ABOUT THIS EXERCISE:
Output each line of the data word for word, from the first through the line that holds "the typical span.", and leave off whatever follows.

EXERCISE DATA:

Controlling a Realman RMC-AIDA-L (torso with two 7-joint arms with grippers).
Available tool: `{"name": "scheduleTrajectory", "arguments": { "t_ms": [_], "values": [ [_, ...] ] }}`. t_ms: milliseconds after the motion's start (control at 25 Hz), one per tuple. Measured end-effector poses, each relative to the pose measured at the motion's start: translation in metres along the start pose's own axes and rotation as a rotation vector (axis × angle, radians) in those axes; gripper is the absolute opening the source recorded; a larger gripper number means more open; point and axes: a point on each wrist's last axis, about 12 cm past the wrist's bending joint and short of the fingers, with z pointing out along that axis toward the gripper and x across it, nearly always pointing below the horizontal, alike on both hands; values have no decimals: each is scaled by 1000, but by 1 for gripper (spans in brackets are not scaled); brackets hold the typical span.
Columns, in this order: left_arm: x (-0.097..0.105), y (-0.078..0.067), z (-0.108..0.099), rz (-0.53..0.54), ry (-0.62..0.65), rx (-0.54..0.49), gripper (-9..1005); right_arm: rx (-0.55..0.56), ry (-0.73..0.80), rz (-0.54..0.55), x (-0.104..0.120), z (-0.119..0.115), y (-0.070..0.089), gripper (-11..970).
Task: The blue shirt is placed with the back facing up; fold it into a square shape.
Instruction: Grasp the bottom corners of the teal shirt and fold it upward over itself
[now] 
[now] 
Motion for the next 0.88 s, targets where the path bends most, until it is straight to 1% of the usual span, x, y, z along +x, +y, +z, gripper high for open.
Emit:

OUTPUT OF THE TASK:
Controlling a Realman RMC-AIDA-L (torso with two 7-joint arms with grippers).
Available tool: `{"name": "scheduleTrajectory", "arguments": { "t_ms": [_], "values": [ [_, ...] ] }}`. t_ms: milliseconds after the motion's start (control at 25 Hz), one per tuple. Measured end-effector poses, each relative to the pose measured at the motion's start: translation in metres along the start pose's own axes and rotation as a rotation vector (axis × angle, radians) in those axes; gripper is the absolute opening the source recorded; a larger gripper number means more open; point and axes: a point on each wrist's last axis, about 12 cm past the wrist's bending joint and short of the fingers, with z pointing out along that axis toward the gripper and x across it, nearly always pointing below the horizontal, alike on both hands; values have no decimals: each is scaled by 1000, but by 1 for gripper (spans in brackets are not scaled); brackets hold the typical span.

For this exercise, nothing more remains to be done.